— Exercise objective —
Among the records that follow, find the line with "Trace every instance of the white cable" and the line with "One or more". Set down those lines and all lines between them exactly, without adding anything.
** Data for this task follows **
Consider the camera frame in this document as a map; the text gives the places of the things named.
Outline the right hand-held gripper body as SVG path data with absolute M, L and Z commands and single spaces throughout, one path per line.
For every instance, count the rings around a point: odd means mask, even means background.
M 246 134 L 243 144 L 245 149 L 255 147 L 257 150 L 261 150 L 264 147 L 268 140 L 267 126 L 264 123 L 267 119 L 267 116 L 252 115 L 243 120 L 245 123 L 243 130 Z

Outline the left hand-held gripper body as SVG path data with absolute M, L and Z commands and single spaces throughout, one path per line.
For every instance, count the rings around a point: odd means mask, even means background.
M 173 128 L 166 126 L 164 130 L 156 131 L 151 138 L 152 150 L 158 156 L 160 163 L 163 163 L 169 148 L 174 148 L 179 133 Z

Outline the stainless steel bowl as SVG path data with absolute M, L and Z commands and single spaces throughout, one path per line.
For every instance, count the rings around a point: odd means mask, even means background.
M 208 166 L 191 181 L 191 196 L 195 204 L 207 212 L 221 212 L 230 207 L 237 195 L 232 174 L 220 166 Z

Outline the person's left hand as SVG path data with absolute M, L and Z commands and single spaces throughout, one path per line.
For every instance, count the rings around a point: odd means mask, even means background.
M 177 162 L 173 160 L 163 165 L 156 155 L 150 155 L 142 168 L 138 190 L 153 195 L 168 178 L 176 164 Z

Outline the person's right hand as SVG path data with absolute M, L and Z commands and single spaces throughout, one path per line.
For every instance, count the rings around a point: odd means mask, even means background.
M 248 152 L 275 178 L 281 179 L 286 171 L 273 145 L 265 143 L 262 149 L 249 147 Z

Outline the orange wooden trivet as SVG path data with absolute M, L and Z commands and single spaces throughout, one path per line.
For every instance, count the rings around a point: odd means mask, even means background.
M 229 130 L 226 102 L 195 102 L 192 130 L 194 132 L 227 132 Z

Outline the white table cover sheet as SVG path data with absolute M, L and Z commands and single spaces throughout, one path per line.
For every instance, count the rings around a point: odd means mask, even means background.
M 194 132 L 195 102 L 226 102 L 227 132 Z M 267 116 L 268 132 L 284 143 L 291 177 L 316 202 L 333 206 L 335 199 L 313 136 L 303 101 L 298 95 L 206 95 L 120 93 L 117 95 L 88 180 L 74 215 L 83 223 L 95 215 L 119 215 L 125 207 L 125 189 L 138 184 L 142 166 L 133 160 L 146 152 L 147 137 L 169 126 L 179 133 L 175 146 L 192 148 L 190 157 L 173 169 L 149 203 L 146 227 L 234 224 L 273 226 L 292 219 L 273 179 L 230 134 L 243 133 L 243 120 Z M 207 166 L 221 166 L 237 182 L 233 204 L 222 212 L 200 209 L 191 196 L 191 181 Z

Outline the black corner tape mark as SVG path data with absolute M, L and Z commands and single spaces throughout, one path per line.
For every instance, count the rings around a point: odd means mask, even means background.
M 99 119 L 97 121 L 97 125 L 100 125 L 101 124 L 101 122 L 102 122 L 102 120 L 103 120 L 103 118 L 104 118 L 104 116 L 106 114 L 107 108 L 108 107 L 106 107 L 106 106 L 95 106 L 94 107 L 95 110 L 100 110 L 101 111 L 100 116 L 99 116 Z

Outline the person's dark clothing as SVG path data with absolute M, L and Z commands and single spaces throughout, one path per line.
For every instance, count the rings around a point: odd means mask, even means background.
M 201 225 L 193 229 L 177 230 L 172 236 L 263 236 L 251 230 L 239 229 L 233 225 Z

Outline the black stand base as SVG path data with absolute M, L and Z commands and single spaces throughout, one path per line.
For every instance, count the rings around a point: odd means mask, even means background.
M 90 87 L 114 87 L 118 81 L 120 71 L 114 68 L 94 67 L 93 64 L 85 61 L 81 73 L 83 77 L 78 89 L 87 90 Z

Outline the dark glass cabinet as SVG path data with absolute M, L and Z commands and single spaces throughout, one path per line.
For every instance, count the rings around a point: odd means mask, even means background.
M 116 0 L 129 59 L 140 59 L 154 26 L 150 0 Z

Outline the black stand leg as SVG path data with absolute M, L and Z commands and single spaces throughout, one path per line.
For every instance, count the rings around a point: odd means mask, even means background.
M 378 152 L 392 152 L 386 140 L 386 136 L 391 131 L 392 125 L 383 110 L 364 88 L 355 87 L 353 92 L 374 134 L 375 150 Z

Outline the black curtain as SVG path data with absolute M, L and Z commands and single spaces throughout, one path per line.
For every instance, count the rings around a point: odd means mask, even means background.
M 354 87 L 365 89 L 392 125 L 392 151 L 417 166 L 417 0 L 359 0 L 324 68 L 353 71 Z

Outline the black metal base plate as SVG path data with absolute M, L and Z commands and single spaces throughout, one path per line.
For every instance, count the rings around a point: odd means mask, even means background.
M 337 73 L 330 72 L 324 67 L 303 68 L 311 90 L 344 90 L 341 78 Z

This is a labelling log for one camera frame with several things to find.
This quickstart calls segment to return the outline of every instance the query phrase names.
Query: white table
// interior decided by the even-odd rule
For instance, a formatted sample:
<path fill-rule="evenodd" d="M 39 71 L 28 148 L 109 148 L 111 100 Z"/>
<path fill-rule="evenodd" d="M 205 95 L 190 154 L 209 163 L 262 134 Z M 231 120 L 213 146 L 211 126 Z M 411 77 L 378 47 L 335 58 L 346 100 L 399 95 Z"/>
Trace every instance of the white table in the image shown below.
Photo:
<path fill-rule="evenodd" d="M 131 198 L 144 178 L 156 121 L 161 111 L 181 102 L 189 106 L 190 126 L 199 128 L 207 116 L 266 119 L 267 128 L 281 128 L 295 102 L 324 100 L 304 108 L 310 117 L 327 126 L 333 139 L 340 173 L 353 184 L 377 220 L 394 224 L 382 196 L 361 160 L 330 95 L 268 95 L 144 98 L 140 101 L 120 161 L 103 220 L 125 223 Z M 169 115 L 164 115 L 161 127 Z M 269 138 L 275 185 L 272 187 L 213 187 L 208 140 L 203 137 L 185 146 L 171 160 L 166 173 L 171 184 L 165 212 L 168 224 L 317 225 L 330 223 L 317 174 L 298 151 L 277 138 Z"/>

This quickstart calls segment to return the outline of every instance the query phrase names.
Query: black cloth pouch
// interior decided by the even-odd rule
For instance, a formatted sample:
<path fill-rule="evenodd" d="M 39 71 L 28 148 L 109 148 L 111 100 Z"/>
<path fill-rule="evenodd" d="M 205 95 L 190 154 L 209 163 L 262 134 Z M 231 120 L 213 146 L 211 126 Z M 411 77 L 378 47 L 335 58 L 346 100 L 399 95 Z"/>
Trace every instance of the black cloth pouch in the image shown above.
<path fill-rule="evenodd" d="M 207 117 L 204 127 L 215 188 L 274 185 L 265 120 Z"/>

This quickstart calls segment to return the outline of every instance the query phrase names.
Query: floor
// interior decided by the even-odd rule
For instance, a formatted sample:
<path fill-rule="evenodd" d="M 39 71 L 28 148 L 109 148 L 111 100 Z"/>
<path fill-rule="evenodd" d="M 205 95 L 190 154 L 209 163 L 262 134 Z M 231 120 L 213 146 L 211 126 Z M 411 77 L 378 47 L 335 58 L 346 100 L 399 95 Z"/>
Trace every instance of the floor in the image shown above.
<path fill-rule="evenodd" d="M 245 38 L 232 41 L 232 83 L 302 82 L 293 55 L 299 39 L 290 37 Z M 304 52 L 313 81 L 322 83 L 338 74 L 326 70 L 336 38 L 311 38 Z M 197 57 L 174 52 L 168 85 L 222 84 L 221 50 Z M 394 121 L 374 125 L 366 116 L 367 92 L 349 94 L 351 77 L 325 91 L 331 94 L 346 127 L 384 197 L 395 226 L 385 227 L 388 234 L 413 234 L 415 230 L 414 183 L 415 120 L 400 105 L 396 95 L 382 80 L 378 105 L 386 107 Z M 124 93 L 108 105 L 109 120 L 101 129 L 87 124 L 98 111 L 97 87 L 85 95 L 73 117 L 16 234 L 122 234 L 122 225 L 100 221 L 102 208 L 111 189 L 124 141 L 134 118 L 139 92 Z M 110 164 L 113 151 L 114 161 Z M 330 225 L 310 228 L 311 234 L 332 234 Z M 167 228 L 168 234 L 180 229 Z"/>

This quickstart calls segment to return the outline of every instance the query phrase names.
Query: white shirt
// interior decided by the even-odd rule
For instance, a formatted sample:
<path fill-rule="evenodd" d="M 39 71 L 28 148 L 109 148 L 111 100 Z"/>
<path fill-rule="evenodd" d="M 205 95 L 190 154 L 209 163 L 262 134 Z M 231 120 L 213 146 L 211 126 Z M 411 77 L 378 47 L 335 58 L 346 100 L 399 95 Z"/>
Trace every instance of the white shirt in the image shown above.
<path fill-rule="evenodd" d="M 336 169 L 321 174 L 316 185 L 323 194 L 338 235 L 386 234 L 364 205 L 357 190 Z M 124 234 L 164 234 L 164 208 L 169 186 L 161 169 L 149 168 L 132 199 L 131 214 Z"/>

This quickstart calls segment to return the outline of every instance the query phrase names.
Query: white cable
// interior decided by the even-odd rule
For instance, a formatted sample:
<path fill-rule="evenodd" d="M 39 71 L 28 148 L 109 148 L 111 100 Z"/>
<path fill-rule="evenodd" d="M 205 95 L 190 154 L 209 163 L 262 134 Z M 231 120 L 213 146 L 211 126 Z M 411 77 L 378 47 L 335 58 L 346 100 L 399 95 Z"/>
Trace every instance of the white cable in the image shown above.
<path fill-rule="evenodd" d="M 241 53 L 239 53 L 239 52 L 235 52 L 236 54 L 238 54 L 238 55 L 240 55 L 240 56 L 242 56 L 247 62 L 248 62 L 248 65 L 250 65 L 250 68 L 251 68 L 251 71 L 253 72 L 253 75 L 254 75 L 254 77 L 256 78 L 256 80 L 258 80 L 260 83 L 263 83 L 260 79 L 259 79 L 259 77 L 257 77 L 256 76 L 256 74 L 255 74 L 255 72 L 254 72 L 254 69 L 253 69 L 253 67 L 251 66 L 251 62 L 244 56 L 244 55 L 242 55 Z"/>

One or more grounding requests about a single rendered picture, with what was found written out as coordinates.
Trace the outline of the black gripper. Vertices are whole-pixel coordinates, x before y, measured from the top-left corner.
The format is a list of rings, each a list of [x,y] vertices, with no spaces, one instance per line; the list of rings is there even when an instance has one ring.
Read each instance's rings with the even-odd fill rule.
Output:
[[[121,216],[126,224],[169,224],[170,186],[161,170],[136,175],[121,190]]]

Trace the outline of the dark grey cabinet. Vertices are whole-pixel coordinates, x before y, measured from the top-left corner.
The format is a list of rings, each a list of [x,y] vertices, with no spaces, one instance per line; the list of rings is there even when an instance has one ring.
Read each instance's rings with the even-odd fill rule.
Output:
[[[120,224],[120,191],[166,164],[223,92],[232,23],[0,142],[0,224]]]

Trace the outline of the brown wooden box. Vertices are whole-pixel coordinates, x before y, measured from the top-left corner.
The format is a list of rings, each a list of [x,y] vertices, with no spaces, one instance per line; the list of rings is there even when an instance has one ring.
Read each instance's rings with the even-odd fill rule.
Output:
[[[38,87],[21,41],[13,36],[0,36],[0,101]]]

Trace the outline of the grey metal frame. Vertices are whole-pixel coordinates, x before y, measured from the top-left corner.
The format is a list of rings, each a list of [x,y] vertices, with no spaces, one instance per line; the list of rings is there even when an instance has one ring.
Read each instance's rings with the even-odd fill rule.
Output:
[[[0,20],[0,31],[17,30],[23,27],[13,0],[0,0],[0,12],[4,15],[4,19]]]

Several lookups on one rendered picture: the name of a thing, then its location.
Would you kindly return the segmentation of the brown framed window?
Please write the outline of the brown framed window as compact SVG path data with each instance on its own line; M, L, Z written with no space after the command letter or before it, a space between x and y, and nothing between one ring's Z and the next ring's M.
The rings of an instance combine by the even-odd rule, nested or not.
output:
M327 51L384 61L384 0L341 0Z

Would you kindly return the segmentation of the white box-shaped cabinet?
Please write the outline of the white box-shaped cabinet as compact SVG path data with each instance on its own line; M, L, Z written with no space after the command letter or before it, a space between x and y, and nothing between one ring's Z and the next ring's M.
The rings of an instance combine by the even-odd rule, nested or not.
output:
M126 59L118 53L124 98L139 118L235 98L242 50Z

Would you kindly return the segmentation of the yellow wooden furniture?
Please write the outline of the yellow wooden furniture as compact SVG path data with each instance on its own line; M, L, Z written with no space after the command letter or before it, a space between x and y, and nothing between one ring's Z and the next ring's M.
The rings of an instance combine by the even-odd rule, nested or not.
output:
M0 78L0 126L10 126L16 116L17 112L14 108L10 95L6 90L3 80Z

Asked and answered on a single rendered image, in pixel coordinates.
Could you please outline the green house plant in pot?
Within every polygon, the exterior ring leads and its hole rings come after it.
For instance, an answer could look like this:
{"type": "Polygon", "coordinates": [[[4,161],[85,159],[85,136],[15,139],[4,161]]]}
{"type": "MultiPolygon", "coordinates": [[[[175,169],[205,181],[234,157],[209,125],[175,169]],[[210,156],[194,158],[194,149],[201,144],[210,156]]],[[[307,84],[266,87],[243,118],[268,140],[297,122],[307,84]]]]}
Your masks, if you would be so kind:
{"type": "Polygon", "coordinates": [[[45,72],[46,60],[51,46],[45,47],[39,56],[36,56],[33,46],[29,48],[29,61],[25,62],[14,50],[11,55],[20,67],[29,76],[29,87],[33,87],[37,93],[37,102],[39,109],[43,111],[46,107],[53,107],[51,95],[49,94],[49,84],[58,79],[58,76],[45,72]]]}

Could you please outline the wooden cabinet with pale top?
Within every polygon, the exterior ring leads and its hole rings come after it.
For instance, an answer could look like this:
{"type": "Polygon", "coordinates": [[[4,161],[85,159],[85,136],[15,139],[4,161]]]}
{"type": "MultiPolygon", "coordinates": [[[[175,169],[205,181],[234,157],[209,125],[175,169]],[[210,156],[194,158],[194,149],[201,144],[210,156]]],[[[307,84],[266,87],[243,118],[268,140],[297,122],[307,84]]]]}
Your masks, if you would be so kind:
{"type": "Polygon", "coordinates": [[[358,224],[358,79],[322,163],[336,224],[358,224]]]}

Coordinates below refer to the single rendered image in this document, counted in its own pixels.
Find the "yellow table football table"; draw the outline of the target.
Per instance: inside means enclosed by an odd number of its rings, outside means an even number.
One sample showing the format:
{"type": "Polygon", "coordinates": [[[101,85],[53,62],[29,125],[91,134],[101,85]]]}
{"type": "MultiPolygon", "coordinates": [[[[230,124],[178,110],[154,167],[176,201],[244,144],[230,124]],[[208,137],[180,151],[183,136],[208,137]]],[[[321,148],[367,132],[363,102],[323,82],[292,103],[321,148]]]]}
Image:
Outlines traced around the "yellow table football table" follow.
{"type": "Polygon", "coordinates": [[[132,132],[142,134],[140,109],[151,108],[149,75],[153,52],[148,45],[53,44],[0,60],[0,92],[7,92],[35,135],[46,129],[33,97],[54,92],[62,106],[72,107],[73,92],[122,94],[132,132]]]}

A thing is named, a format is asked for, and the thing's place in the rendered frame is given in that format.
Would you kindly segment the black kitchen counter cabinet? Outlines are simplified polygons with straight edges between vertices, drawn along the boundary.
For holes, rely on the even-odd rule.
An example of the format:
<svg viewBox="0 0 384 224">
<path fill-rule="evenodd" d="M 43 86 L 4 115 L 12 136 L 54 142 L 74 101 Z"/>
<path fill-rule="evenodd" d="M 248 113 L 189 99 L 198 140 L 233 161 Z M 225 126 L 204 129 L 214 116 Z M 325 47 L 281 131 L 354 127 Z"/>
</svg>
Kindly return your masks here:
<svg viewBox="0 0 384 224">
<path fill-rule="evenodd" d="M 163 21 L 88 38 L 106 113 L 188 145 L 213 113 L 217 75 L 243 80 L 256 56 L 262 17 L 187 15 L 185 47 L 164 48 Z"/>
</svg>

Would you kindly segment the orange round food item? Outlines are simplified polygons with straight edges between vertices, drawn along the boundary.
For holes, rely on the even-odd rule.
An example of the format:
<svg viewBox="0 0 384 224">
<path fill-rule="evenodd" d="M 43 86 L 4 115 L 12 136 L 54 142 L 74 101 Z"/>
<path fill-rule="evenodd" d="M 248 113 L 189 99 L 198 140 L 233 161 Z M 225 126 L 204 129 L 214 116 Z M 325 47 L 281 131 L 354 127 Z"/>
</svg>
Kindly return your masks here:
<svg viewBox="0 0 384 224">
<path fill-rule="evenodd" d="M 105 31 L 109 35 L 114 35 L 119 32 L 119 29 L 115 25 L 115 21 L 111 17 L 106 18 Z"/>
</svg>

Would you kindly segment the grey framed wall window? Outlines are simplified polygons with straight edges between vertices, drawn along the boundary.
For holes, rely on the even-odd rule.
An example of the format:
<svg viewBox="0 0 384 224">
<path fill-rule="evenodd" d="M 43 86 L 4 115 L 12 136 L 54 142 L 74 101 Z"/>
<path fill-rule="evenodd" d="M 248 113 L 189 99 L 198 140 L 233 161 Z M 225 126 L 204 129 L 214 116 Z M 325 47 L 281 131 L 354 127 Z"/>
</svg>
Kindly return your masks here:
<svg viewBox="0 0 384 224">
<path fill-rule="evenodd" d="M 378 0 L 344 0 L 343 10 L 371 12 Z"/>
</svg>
** End of Data for this task **
— Response to the task —
Trace every instance of the white cable in the image shown above.
<path fill-rule="evenodd" d="M 241 53 L 239 53 L 239 52 L 235 52 L 236 54 L 238 54 L 238 55 L 240 55 L 240 56 L 242 56 L 247 62 L 248 62 L 248 65 L 250 65 L 250 68 L 251 68 L 251 71 L 253 72 L 253 75 L 254 75 L 254 77 L 256 78 L 256 80 L 258 80 L 260 83 L 263 83 L 260 79 L 259 79 L 259 77 L 257 77 L 256 76 L 256 74 L 255 74 L 255 72 L 254 72 L 254 69 L 253 69 L 253 67 L 251 66 L 251 62 L 244 56 L 244 55 L 242 55 Z"/>

One or more grounding requests about a single rendered picture, with what was found written out as coordinates.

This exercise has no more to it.